§ DIRECTIONS
Find the number of lines below in which the word "region" occurs. Write only that number.

Records from a data collection

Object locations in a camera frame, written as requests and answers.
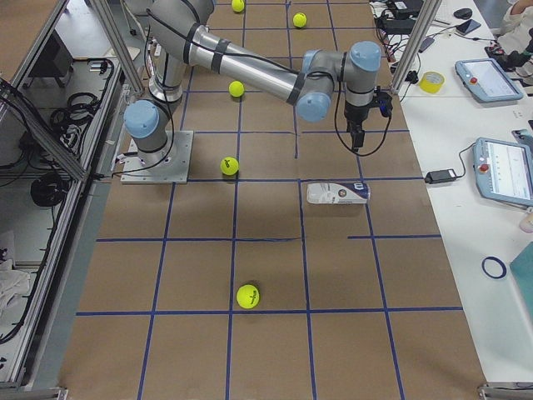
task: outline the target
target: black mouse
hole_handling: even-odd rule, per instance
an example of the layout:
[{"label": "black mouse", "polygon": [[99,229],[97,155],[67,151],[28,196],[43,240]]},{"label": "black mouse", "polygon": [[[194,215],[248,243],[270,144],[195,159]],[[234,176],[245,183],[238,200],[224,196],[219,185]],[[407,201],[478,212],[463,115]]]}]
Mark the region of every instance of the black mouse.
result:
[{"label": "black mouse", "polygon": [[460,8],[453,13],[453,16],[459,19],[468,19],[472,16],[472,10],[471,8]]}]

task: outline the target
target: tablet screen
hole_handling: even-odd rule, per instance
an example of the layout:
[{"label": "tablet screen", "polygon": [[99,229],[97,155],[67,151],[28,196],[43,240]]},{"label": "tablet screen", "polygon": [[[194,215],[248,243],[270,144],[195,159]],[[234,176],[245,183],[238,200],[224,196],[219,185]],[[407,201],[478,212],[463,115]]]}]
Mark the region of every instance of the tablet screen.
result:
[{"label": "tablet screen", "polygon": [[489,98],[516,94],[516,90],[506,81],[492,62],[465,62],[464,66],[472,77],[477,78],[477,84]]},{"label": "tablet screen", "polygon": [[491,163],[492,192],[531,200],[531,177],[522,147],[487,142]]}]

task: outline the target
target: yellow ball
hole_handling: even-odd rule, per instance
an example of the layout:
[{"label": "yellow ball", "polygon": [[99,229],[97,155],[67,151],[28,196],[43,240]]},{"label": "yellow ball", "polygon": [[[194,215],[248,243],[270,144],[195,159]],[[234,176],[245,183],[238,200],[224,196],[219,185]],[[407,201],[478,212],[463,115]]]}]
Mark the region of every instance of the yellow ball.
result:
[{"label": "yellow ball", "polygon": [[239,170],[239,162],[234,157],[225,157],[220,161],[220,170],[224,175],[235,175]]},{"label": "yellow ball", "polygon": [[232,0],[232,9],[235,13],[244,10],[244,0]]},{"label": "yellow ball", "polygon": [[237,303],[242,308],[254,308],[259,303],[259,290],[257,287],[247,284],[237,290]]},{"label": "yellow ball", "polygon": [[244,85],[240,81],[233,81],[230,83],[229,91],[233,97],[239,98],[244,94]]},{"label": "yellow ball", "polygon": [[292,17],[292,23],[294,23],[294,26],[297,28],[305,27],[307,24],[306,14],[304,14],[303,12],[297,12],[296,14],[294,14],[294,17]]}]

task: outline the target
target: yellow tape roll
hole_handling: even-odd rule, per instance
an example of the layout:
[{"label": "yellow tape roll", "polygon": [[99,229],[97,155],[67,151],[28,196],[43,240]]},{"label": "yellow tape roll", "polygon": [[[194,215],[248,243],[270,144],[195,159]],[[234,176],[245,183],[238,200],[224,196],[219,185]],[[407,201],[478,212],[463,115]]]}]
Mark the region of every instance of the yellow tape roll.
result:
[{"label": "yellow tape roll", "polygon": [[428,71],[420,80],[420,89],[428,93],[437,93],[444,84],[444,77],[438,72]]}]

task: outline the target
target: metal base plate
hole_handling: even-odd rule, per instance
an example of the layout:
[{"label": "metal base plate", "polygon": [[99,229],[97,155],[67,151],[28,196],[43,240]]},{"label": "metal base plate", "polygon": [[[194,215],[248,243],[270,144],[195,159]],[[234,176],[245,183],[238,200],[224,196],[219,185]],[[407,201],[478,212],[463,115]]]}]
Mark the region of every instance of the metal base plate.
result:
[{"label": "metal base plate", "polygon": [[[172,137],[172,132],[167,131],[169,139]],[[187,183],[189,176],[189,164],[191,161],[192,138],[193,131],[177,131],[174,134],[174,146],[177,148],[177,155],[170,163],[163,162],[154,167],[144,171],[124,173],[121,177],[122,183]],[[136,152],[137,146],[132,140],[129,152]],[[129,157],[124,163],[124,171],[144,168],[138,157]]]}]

==

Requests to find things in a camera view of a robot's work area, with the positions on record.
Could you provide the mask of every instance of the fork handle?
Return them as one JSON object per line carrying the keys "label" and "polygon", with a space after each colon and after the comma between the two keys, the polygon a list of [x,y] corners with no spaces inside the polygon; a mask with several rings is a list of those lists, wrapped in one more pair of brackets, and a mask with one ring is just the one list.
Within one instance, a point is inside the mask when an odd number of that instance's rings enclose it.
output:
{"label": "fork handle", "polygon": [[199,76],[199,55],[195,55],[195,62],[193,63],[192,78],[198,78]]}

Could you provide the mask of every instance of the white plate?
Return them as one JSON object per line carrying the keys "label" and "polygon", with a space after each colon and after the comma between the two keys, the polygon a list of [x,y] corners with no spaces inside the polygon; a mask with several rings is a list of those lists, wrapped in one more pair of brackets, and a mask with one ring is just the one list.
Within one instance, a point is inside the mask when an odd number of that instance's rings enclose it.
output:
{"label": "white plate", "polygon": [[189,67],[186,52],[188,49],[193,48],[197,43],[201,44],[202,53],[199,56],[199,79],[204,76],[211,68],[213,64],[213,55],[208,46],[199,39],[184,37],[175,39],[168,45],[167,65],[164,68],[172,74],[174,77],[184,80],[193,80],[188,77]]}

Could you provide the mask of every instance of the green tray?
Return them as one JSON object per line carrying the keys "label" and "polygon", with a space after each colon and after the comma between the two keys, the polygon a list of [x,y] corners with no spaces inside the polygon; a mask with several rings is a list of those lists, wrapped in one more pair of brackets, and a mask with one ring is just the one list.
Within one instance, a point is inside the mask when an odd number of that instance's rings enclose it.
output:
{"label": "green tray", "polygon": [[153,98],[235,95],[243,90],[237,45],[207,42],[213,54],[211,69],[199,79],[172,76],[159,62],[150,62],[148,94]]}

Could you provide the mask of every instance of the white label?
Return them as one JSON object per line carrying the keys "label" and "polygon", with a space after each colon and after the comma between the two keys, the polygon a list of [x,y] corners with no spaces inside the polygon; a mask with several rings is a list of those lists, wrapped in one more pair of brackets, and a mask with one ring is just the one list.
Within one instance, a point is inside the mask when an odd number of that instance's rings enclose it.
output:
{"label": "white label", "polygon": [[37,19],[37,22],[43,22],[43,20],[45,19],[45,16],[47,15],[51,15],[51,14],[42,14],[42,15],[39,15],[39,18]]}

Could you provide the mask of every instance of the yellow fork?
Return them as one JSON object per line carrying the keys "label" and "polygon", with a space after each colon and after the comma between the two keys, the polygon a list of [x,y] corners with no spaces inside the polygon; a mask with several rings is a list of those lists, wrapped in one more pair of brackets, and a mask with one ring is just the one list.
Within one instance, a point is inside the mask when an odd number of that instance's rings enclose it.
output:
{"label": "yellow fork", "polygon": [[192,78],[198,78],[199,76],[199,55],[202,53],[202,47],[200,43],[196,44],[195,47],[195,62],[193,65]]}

---

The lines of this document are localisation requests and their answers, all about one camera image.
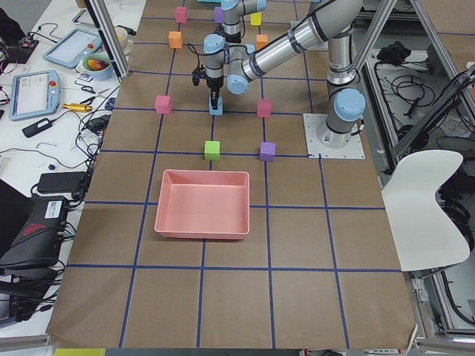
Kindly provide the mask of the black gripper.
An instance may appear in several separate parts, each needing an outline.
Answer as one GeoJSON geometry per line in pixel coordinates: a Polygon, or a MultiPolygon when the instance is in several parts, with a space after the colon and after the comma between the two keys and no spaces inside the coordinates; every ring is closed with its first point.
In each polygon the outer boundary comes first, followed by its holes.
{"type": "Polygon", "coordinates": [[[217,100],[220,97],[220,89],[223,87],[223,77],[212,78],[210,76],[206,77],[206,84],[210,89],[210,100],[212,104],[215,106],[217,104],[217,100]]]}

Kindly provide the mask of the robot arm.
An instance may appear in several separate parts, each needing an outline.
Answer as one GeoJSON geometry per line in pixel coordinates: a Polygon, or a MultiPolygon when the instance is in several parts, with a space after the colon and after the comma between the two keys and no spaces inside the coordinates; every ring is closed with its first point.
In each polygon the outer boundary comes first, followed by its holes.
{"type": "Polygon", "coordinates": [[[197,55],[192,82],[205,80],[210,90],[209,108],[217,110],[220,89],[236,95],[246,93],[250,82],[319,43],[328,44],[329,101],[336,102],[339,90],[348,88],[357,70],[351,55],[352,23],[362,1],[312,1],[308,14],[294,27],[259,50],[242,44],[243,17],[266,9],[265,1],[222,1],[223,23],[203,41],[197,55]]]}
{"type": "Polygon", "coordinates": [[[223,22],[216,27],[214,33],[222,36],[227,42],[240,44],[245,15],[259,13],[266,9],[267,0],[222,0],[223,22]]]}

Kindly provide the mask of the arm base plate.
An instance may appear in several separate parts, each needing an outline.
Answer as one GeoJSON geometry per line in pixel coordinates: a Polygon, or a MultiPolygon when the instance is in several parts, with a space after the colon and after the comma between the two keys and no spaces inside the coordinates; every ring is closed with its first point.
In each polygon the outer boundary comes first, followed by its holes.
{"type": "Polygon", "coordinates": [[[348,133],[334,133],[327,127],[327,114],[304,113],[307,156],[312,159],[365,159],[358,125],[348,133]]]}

§ WRITTEN RESPONSE
5